Remove the excess wood from the plywood piece by simply scraping it off with a chisel or putty knife, careful not to cut into the wood itself. If you have used glue that has hardened significantly, you can use the hand-planed to scratch it all off lightly.
- Sand Down Entire Piece
This may not always be required, but we recommend going over the piece one last time to ensure that everything is smooth and ready to be treated. Using high grit sandpaper will ensure that everything that should be smooth and soft to the touch is.
Often projects that have taken weeks to create are undone by some fine detail that the artisan has missed. This leads to a piece that has been finished with one or two indents in them from a clamp, that was missed in a rush to get something done instead of getting it close to perfect.
Why Is It Not Recommended To Plane Plywood?
Plywood is created from the layering of wood and wood glue, which means that there are no thick grains to follow as you plan it. When planing, you are usually cutting along the grain to remove a certain amount of wood to create a perfectly smooth finish that can be treated.

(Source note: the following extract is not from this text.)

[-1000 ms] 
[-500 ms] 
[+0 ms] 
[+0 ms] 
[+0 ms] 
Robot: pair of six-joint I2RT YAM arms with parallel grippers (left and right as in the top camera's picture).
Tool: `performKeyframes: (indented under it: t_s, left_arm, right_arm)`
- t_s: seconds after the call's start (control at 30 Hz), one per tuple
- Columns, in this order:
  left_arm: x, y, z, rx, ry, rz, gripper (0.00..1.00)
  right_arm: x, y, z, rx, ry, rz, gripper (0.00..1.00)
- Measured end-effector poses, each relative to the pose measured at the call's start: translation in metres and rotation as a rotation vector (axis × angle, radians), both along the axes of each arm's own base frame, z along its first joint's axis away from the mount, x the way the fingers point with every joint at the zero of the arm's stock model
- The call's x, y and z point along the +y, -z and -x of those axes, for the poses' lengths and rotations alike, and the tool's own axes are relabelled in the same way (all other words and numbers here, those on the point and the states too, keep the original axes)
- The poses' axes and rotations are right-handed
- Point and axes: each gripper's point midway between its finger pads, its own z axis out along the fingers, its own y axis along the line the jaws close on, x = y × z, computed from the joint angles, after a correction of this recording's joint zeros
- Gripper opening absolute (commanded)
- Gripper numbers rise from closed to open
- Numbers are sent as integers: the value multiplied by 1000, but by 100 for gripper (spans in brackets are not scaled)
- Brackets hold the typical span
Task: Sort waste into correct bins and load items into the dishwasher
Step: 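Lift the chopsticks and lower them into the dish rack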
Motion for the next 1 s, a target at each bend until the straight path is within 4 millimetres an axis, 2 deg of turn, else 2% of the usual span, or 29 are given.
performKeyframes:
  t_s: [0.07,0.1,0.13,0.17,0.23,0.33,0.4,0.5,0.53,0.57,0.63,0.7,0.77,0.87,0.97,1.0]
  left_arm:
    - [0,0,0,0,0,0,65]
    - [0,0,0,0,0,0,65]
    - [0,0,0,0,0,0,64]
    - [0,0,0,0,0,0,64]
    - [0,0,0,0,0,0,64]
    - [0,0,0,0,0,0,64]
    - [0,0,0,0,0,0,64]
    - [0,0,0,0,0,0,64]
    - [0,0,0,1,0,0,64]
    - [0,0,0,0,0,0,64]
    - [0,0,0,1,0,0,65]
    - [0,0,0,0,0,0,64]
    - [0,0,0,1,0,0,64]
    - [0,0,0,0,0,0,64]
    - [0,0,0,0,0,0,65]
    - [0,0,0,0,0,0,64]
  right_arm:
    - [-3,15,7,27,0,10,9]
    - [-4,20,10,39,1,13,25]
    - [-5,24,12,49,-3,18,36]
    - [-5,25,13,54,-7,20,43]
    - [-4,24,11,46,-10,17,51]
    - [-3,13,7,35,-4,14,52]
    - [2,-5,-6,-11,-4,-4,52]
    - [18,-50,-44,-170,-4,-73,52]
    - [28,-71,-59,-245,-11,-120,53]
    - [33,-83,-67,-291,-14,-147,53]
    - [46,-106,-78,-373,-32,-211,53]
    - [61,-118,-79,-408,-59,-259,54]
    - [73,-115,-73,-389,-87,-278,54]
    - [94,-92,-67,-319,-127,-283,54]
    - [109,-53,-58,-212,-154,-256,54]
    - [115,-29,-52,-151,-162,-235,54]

Further, planing is best when the wood has no hard spots, and the plane can freely move across it without being stopped by glue, grain, or hard spots. The hand plane is usually an older tool used when cutting on a table saw or with a circular saw that would not give the desired finish.
Further, a hand plane is one of the quickest ways to cut off sharper edges on ordinary pieces of wood. However, a hand plane cannot cut off plywood’s sharp edges with the same speed or ease, as the layering and the wood will not be smoothly cut.
How Do You Put A Nice Edge On Plywood?
The best way to put a nice edge on any piece of plywood is to use a veneer that can be applied with heat. You require almost no special tools to apply them, and unlike planing the edge, it can be done within a few minutes, and the edge will be completely smooth to the touch.
Usually, plywood is used as a support structure inside of other larger pieces of wood, which means that the edge of the plywood is never seen. The best alternative to veneer found when having to show the edges of plywood is to put a piece of solid wood on the edge.
There are no other alternatives, with plywood edges always looking quite bad as the layering does not create a smooth grain to follow through the pieces. We always recommend that you use a veneer, you can stain these to be the same color as the rest of the piece, and it does not add any extra weight.
When planing your plywood edges, we always recommend that you have the right tools and a hand plane that is as sharp as possible. You will not be able to create a smooth finish in the same way, sanding will, but you will make a perfectly straight edge.
Whatever you do, please don’t try to hand plane your plywood for deep edges; just cut it with a table saw!